Панибратство это тоже многим казалось обидным, ибо тоже принижало губернию. Все чувствовали, все понимали, что на этом месте должен быть «орел», а тут вдруг – тетерев! Даже сторожа присутственных мест замечали, что есть в нашем патриархе что-то неладное, и нимало не стеснялись в выражении своего негодования.

– Какой это начальник! – говорили они, – идет, бывало, начальник – земля у него под ногами дрожит, а этот идет, ногами во все стороны дрыгает, словно кому киселя дать хочет!

– За губернию стыдно-с! – вторил сторожам вице-губернатор.

Итак, вот при какой административной обстановке застигла нас памятная эпоха 1854–1856 годов.

Повторяю: вести с театра войны доходили до нас туго.
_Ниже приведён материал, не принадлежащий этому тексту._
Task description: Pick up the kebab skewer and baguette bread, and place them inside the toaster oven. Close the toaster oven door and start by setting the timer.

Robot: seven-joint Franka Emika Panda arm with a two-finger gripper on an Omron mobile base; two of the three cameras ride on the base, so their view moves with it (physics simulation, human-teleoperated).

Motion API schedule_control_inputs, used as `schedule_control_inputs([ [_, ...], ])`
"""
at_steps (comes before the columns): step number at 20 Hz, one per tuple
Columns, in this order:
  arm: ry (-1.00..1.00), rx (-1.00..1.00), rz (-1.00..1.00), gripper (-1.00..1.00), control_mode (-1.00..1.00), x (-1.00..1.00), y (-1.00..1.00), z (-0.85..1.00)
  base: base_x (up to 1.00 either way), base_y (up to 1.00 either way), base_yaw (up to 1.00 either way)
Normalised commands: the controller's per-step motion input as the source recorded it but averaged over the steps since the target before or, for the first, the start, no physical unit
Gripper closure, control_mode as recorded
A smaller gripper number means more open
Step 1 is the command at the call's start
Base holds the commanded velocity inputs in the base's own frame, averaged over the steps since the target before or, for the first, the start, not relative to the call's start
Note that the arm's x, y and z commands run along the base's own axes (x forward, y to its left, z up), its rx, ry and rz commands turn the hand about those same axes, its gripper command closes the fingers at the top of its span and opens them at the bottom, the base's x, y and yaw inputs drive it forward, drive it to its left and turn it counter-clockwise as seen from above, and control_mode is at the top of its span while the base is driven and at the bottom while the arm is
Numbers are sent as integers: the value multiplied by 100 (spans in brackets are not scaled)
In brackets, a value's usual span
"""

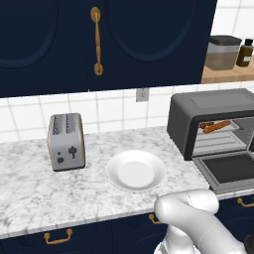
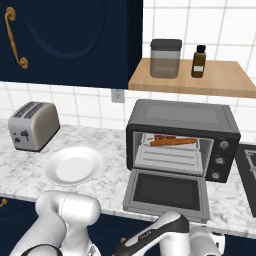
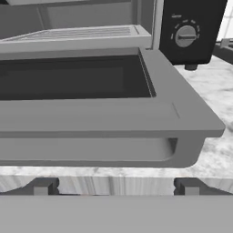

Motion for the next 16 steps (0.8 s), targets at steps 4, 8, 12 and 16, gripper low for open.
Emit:
schedule_control_inputs([
  [4,-1,0,0,-100,-100,8,0,0,0,0,0],
  [8,-2,0,0,-100,-100,4,0,0,0,0,0],
  [12,-2,0,0,-100,-100,1,0,0,0,0,0],
  [16,-1,0,0,-100,-100,5,0,2,0,0,0],
])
Не было в то время ни железных дорог, ни телеграфов, а были только махальные. Почта приходила к нам из Петербурга два раза в неделю, да и то в десятый день. Собираясь в почтовые дни в клубе, мы с жадностью прочитывали газеты и передавали друг другу известия, полученные частным путем. Но, в сущности, мы очень хорошо понимали, что все наши тревоги и радости (смотря по содержанию полученных известий) происходят, так сказать, задним числом и что, быть может, в ту самую минуту, когда мы, например, радуемся, действительное положение дела представляет картину, долженствующую возбудить чувство совершенно иного, противоположного свойства.

В особенности много мутили нас частные письма, которыми мы, так сказать, комментировали загадочность газетных реляций. То держится Севастополь, то сдан; то сдан и опять взят. По поводу подобных известий сочинялись целые планы кампаний. С картой театра военных действий в руках стратеги в вицмундирах толковали по целым часам, каким образом могло случиться, что француз сперва взял Севастополь, а потом снова его уступил. Встречались при этом такие затруднения, что для разъяснения их обращались к батальонному командиру внутренней стражи (увы! ныне уж и эта должность упразднена!), который, впрочем, только таращил глаза и нес сущую чепуху.

– Все зависит от того, – говорил он, – как начальство прикажет-с. Прикажет сдать – сдадим-с. Прикажет опять взять – возьмем-с.